# Niles SPK-1 speaker switch power rating



## duxfan (Nov 11, 2010)

Question for the more electrically knowledgeable than I...

I'm running several Niles SPK-1 speaker switches that are rated at 600W/channel. I have a Cinepro amp that can be bridged to run at 1000W/ch, exceeding the recommended power ratings of the Niles switch. No surprise when calling Niles and asking if the switch can handle the excess power, they recommended no, but for anyone who is more electrically knowledgeable than I, might the relay in the Niles switch have the capability of handling the higher (peak) power of the amp?

Thanks in advance!


----------



## lcaillo (May 2, 2006)

That is a lot of power for any switch, but it really depends on how hard you drive it and the impedance of your speakers. If you don't push it to its limits and your speakers are higher impedance, you might not reach the current limits of the contacts. Any impedance matching resistors are another matter.
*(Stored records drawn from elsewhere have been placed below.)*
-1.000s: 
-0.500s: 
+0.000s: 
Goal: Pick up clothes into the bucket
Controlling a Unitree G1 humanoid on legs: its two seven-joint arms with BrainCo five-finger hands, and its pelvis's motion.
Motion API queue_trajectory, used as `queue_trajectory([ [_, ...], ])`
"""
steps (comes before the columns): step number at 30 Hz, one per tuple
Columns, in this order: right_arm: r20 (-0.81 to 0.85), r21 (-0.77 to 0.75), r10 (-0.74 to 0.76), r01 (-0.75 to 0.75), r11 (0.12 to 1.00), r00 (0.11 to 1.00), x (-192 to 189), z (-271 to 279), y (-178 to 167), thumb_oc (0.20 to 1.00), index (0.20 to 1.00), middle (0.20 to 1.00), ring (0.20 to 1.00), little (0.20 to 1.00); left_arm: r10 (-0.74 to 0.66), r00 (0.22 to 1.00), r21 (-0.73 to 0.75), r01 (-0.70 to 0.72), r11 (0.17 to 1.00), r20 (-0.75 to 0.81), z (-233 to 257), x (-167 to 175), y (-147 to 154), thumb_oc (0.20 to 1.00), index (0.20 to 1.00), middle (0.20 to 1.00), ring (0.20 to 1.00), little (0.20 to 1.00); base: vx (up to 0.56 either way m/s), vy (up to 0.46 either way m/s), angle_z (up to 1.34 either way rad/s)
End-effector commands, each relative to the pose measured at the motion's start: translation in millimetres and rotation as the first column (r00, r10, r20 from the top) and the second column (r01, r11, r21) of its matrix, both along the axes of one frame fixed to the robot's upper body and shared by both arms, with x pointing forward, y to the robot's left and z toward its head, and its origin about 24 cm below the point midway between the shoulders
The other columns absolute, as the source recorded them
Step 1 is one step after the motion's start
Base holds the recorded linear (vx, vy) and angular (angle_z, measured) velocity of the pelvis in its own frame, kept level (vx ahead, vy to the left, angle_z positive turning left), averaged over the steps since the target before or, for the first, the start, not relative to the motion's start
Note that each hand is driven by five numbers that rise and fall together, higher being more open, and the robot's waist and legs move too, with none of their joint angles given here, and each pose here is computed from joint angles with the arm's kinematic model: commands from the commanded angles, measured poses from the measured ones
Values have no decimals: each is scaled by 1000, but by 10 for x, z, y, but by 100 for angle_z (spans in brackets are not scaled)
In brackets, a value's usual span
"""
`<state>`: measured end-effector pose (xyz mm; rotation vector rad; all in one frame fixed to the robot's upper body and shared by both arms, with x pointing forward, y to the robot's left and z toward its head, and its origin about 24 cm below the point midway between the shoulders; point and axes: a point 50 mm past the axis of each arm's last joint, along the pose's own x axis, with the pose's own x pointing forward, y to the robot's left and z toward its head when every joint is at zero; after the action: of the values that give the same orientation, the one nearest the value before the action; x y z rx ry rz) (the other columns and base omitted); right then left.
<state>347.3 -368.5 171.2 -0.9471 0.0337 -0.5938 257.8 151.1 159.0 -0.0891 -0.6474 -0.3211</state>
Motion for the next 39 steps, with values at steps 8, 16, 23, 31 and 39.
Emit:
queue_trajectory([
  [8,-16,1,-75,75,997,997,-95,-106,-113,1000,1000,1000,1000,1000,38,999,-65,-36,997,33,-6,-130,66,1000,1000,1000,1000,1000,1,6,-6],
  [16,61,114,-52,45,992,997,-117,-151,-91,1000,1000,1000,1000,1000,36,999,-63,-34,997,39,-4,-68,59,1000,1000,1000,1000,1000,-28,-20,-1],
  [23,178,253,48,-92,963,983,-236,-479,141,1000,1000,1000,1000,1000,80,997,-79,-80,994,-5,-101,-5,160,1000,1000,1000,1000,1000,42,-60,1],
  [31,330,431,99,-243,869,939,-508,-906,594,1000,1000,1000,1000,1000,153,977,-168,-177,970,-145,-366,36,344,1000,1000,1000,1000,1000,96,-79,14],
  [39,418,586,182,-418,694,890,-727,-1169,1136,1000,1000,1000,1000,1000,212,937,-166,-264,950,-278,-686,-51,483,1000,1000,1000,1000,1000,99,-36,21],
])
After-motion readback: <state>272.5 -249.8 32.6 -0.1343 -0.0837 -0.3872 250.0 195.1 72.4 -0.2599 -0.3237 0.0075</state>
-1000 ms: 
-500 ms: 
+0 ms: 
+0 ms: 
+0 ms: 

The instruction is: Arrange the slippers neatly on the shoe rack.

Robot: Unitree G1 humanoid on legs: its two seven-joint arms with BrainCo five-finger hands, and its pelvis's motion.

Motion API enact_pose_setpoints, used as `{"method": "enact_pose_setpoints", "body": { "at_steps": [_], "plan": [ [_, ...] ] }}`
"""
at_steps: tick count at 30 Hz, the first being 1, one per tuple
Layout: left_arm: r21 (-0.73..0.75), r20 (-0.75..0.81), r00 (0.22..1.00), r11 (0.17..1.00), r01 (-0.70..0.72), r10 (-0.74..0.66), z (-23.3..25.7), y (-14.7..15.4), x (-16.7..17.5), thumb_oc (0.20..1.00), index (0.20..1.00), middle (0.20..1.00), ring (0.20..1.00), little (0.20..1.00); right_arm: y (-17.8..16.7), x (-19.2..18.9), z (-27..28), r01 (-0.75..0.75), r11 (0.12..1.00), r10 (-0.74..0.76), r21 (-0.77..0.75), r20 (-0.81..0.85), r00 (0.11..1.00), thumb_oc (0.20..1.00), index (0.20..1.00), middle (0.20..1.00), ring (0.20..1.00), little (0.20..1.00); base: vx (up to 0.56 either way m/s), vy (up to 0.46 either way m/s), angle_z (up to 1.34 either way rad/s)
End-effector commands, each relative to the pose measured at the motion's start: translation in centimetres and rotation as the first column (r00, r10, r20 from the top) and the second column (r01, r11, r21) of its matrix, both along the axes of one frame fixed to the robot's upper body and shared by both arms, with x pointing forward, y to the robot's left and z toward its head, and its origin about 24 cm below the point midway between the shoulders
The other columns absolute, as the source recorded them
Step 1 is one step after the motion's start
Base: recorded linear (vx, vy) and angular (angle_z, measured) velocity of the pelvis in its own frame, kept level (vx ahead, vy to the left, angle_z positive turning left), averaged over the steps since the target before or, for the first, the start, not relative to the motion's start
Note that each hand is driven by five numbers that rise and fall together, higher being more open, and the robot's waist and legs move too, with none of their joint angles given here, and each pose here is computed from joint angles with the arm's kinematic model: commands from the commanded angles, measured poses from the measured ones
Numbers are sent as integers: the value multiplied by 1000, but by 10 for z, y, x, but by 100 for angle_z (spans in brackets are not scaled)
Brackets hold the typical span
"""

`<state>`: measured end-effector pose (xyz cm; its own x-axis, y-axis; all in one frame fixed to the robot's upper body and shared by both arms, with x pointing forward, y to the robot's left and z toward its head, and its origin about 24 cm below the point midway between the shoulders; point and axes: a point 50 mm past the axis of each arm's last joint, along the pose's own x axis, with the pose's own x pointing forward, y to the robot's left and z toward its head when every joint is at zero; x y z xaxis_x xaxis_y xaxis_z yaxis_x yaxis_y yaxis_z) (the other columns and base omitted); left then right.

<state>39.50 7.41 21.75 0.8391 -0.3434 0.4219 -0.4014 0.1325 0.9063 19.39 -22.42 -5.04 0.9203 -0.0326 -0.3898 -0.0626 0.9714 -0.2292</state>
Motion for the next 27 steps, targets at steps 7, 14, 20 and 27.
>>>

I would not risk it if you push the amp hard. Why use a switch with so much power?


----------



## duxfan (Nov 11, 2010)

lcaillo said:


> That is a lot of power for any switch, but it really depends on how hard you drive it and the impedance of your speakers. If you don't push it to its limits and your speakers are higher impedance, you might not reach the current limits of the contacts. Any impedance matching resistors are another matter. I would not risk it if you push the amp hard. Why use a switch with so much power?


I'm running one set of speakers (M&K S5000 LCR, SUR500's and MPS 2525's and 4 subs) in my family room home theater with two different preamps, one for everyday use, to save on the electric bill (one external amp) and the other combined with multiple amps for movies and special programing.


----------